Can PayPal’s Pay with Crypto challenge card transactions?

Can PayPal’s Pay with Crypto challenge card transactions?

At the end of July, PayPal announced Pay with Crypto, a cross-border payments acceptance solution that is intended to significantly reduce the cost of transactions versus those involving a credit card. And while PayPal’s claim of an up to 90% cost reduction may seem bold, comparisons with our card pricing dataset show it has strong potential to challenge in the space.

A graphic showing the total cost of international card payments for 90+ countries versus PayPal's Pay with Crypto, with market median

Initially only available to merchants in the US, PayPal’s Pay with Crypto solution enables customers to fund purchases using over 100 different cryptocurrencies, including volatile crypto such as bitcoin and ethereum or stablecoins such as USDC, via an option at checkout. This crypto also does not have to be held with PayPal itself, with leading wallets including those of Coinbase, Binance and Kraken also supported.

The service, which features near-instant settlement, also allows merchants to be paid out in either stablecoin or fiat currency. 

Set for launch within the month, the service comes with a 0.99% transaction rate that will remain fixed until 31 July 2026, which PayPal says “decreases the cost of transactions by up to 90% when compared to international credit card processing”.

Our data shows that while it is possible in many countries to access cards with lower fees, this 0.99% transaction fee is significantly lower than the average fee for cards issued in almost 90% of the countries in the dataset, while even fewer had no card issuers where the average fee was higher than PayPal’s Pay with Crypto. Across all markets, around 80% of issuers were consistently higher than the 0.99% fee.

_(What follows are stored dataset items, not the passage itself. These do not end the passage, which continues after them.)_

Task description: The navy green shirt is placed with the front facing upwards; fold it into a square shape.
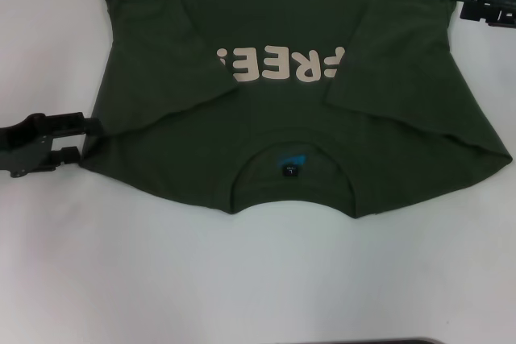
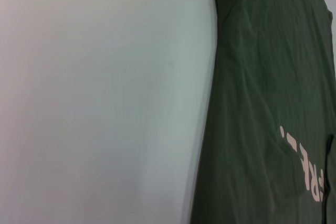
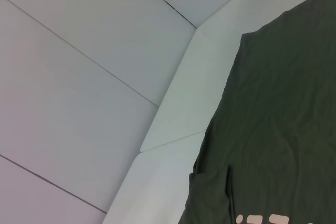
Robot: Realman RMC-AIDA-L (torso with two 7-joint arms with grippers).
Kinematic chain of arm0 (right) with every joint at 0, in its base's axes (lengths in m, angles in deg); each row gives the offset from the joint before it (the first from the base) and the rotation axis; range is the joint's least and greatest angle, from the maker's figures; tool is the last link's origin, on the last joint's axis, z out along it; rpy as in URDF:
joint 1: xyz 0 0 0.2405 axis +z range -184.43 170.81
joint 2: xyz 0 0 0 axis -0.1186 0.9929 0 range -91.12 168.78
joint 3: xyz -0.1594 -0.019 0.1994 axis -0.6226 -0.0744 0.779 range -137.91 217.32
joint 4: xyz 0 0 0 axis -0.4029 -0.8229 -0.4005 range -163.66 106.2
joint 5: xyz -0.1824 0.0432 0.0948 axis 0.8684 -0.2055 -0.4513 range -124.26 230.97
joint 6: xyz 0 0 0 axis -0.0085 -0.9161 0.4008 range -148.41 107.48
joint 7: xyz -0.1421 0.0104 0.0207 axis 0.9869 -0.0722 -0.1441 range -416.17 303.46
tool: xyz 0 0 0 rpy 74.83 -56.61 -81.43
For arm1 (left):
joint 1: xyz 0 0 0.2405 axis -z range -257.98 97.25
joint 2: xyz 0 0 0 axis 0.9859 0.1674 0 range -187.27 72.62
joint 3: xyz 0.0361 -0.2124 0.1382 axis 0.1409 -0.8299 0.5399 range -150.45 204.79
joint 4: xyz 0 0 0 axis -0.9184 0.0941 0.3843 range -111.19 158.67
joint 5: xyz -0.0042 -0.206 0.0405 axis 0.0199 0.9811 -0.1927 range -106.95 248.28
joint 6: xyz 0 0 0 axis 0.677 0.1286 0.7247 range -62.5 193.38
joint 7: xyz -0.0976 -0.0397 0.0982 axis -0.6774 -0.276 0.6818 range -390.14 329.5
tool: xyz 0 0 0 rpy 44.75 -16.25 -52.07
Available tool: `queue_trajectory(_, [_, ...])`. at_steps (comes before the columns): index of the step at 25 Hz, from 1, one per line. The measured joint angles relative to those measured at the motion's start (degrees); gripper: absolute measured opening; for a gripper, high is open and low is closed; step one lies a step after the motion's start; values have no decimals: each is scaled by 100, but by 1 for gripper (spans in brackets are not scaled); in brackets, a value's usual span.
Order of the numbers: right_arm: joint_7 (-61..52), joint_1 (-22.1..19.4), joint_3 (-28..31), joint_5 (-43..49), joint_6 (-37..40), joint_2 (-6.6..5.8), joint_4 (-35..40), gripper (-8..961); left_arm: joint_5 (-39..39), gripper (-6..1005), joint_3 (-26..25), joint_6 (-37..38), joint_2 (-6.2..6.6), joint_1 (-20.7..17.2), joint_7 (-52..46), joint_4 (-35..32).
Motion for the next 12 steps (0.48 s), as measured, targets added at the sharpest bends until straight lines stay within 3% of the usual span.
queue_trajectory(12, [0, 0, 6, 0, -1, 0, 0, 928, 0, 778, -8, 16, 24, 9, 0, 72])
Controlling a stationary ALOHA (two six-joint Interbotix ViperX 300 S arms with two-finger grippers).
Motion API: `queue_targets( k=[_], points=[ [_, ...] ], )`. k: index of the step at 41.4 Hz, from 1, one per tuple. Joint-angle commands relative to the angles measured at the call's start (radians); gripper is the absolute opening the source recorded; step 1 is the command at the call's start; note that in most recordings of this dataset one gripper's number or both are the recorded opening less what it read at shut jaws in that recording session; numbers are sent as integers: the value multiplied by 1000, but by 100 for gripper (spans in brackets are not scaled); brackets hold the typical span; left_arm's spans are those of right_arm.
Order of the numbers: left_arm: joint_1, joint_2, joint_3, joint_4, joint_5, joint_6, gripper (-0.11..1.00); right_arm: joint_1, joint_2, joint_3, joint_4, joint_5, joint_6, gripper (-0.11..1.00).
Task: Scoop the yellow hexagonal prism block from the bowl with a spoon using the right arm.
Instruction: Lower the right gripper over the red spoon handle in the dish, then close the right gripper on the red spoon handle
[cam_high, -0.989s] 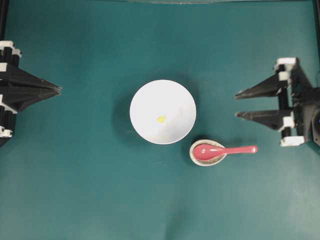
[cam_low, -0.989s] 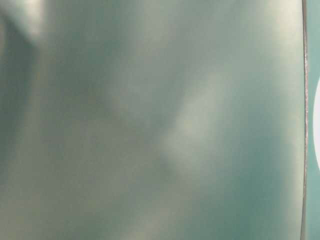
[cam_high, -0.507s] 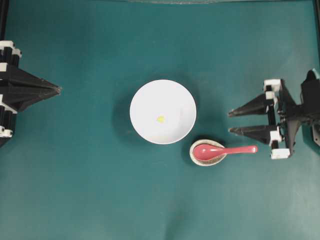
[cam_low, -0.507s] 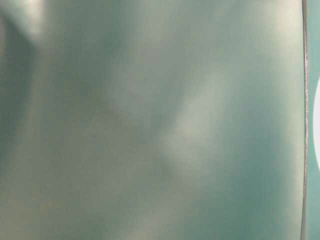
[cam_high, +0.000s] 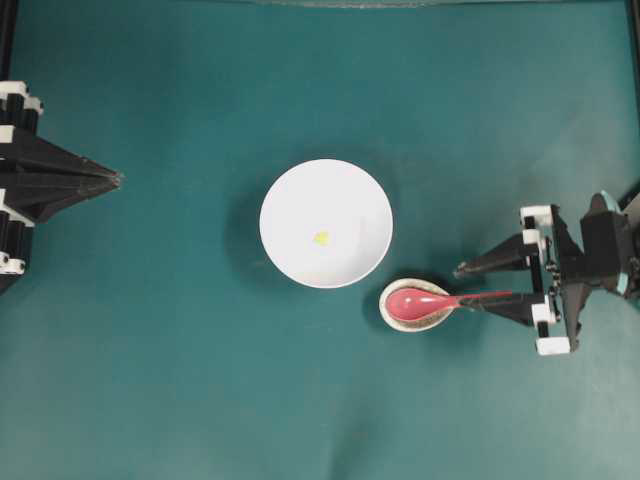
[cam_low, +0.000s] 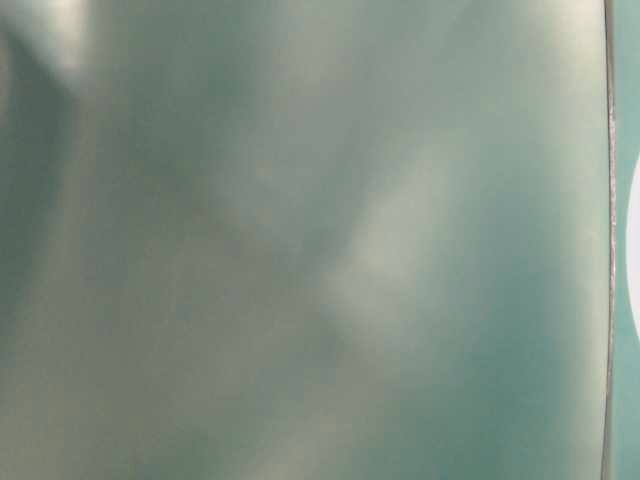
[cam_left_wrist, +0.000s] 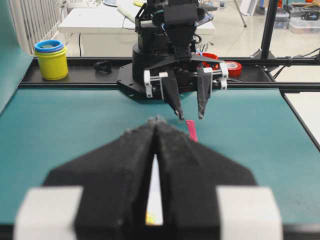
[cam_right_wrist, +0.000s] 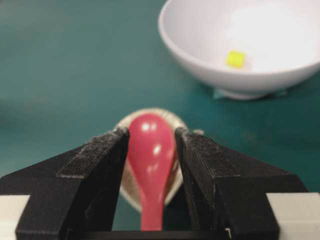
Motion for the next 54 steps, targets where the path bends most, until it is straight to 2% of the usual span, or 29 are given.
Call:
queue_targets(
  k=[1, 18, 31, 54],
  points=[
    [0, 5, -18, 2, -3, 2, 0, 26, 15, -5, 14, -18, 0, 50],
    [2, 5, -18, 2, -3, 2, 0, 54, 103, 3, 20, -20, 58, 50],
    [2, 5, -18, 2, -3, 0, 0, 54, 175, -8, 21, -72, 60, 50],
    [2, 8, -17, 2, -3, 2, 0, 55, 241, -18, 21, -80, 60, 49]
  ],
)
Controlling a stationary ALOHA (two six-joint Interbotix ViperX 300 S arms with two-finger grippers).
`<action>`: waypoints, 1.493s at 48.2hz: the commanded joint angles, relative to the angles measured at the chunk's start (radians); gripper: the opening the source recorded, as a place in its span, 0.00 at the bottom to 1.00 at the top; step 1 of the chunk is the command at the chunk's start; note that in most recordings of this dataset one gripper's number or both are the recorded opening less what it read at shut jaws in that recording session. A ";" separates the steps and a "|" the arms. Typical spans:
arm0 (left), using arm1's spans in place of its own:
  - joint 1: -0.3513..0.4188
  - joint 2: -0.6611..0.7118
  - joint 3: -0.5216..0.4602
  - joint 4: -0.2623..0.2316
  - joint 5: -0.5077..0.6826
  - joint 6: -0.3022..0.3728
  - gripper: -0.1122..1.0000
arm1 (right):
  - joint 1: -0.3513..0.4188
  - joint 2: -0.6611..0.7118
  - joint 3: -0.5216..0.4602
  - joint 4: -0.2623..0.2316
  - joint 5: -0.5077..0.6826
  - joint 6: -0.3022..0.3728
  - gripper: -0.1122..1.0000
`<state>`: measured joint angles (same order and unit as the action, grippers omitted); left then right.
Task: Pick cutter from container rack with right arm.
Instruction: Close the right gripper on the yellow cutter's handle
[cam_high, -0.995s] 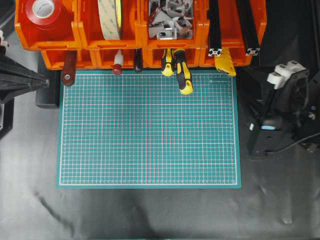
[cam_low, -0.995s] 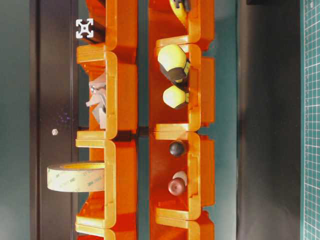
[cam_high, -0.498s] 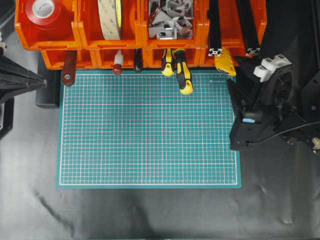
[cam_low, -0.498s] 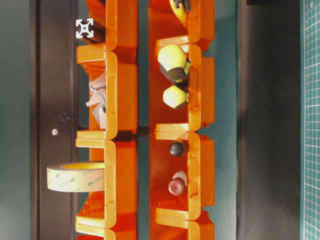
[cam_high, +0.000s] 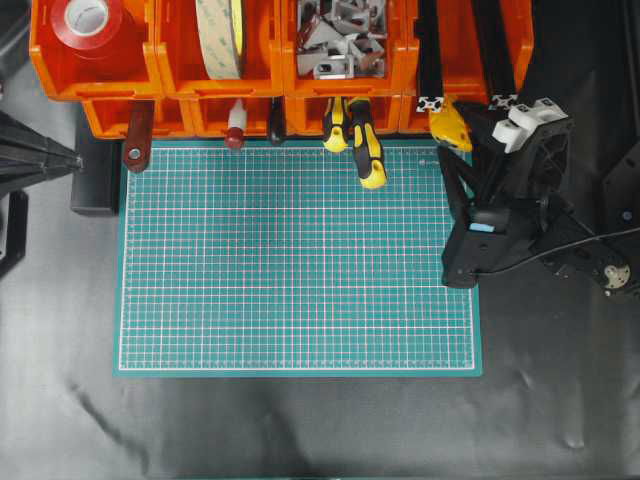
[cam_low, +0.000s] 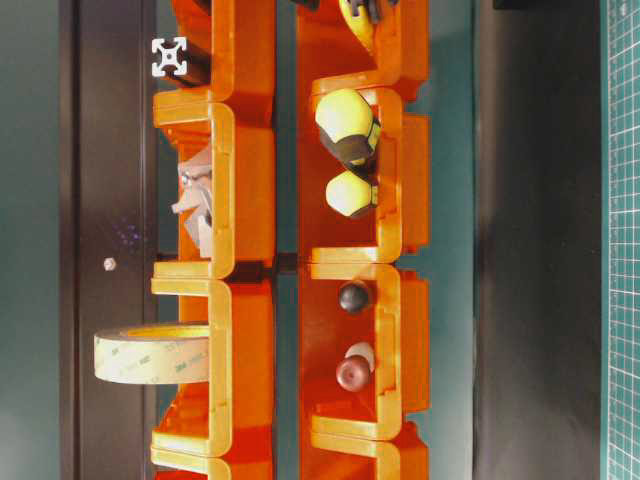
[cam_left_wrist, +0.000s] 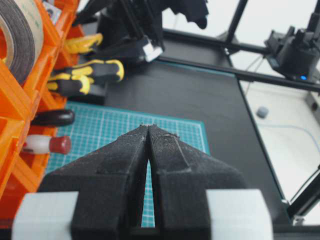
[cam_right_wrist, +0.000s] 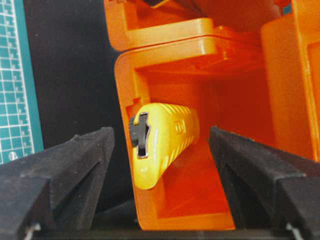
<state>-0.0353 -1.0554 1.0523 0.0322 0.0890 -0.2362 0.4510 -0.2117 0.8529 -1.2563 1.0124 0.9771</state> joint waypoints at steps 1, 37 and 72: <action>0.002 0.005 -0.031 0.003 -0.002 -0.002 0.11 | 0.000 -0.006 -0.025 -0.009 -0.012 0.003 0.75; 0.000 -0.008 -0.020 0.005 0.003 -0.003 0.11 | 0.008 -0.005 -0.054 0.002 -0.014 0.006 0.67; 0.000 -0.018 -0.023 0.003 0.017 -0.005 0.11 | 0.041 -0.006 -0.058 0.034 0.026 0.006 0.29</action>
<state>-0.0353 -1.0769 1.0523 0.0337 0.1104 -0.2378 0.4725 -0.2102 0.8237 -1.2272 1.0232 0.9817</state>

PayPal’s claim of a reduction of up to 90% is also reflected in our dataset, with Pay with Crypto being 90% cheaper than the highest single fee in the dataset, although the average numbers were a little more muted. Across all datapoints, regardless of market, the crypto-based solution represented an average cost reduction of around 8%, while it had an average cost reduction of 53% versus the most expensive provider in each market. 

With growing concerns around the cost of interchange fees and other card transaction costs, stablecoins are increasingly being presented as an alternative for such payments, particularly in the US. PayPal has therefore launched a solution with strong potential for the space, and we are likely to see others follow suit.